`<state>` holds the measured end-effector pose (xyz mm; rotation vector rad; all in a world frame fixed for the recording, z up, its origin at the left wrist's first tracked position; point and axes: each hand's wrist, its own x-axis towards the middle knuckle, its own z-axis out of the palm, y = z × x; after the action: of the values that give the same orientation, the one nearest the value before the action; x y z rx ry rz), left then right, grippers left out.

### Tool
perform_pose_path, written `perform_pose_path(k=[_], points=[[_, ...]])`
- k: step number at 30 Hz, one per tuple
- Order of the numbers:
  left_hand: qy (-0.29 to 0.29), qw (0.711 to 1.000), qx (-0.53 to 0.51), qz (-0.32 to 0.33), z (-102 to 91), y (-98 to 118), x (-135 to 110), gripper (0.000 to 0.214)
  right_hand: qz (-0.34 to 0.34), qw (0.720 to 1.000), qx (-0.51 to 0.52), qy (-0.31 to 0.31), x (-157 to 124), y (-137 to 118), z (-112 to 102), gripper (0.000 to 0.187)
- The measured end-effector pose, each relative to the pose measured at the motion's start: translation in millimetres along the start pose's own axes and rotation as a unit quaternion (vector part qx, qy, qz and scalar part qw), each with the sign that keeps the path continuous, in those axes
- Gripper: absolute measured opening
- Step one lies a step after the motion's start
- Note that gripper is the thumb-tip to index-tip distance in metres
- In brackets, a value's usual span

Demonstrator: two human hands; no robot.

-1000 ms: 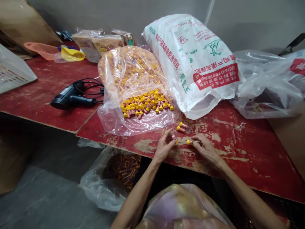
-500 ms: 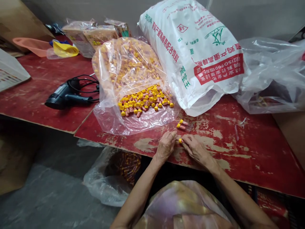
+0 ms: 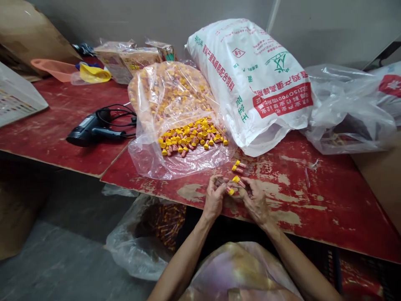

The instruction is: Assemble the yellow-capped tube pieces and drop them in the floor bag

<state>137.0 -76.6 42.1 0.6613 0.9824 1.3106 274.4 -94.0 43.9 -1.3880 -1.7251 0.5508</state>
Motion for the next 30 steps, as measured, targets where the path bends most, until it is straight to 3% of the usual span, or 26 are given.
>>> perform_pose_path(k=[2, 4, 6, 9, 12, 14, 18, 23, 26, 30], points=[[0.007, 0.993, -0.101, -0.057, 7.7, -1, -5, 0.043, -0.075, 0.997, -0.003, -0.032, 1, -6, 7, 0.03], [0.028, 0.986, -0.14, -0.085, 10.1, -1, -6, 0.041, -0.149, 0.986, -0.009, -0.07, 5, -5, 9, 0.033], [0.045, 0.98, -0.164, -0.108, 6.7, -1, -4, 0.036, -0.17, 0.984, -0.035, -0.049, 15, 4, 4, 0.033], [0.022, 0.968, -0.211, -0.136, -4.4, 1, 0, 0.032, -0.134, 0.975, -0.174, -0.007, 35, 24, -6, 0.03], [-0.009, 0.96, -0.25, -0.128, -13.7, 1, 0, 0.032, -0.116, 0.933, -0.337, -0.056, 52, 38, -7, 0.025], [-0.026, 0.957, -0.261, -0.126, -16.8, 0, 0, 0.032, -0.117, 0.912, -0.387, -0.075, 56, 42, -1, 0.024], [-0.047, 0.957, -0.252, -0.137, -18.4, -1, 0, 0.027, -0.112, 0.893, -0.422, -0.112, 58, 41, 0, 0.023], [-0.042, 0.963, -0.23, -0.135, -17.3, -1, 2, 0.029, -0.092, 0.893, -0.361, -0.252, 67, 32, -34, 0.028], [-0.029, 0.969, -0.208, -0.128, -14.1, -2, 1, 0.032, -0.049, 0.855, -0.393, -0.335, 71, 23, -46, 0.025], [-0.012, 0.98, -0.163, -0.116, -8.3, -4, -1, 0.044, -0.056, 0.83, -0.438, -0.34, 72, 15, -38, 0.017]])
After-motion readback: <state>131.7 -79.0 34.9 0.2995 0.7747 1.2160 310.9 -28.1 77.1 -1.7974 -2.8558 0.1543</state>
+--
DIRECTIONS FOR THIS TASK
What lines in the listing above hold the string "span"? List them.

WRITTEN SOLUTION
- In brackets, a value's usual span
Motion for the next 30 steps, as measured, targets where the path bends most, until it is straight to 3% of the usual span, or 26 are given.

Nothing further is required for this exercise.